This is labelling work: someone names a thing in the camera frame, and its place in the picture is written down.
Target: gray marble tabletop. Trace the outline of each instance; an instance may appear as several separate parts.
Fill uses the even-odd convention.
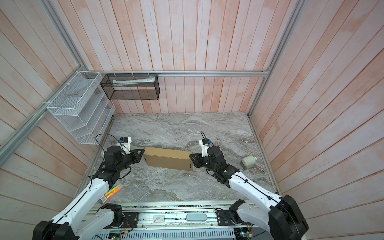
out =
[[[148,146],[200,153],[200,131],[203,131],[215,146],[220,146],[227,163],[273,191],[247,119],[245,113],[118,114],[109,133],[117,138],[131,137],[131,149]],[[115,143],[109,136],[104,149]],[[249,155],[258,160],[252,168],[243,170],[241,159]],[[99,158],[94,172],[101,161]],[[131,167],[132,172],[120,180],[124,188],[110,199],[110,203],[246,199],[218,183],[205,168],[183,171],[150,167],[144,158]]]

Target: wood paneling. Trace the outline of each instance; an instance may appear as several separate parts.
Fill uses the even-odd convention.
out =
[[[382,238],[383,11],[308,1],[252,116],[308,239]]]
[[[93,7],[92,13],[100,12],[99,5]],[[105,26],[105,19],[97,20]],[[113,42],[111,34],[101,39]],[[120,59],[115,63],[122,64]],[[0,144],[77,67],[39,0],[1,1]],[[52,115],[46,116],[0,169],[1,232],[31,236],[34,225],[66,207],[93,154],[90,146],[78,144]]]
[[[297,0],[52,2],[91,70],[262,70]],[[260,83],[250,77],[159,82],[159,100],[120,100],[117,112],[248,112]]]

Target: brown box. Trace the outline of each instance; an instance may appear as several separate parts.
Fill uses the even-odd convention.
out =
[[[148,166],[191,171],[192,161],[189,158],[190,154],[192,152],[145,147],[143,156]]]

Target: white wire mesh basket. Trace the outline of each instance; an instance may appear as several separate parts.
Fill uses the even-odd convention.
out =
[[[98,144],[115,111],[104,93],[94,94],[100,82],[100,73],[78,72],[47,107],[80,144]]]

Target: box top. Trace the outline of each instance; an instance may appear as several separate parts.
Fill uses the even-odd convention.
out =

::::

About this task: Check the lines above and copy each one that includes "instance".

Exercise output:
Target: gray marble tabletop. Trace the outline of each instance; an instance may appear as several separate parts.
Target: wood paneling. Trace the outline of each instance; an instance may appear as several separate parts.
Target: brown box. Trace the outline of each instance; an instance may appear as several separate parts.
Target: white wire mesh basket. Trace the outline of each instance; an instance may appear as several separate parts.
Target: box top. Trace the outline of each instance; an instance may appear as several separate parts.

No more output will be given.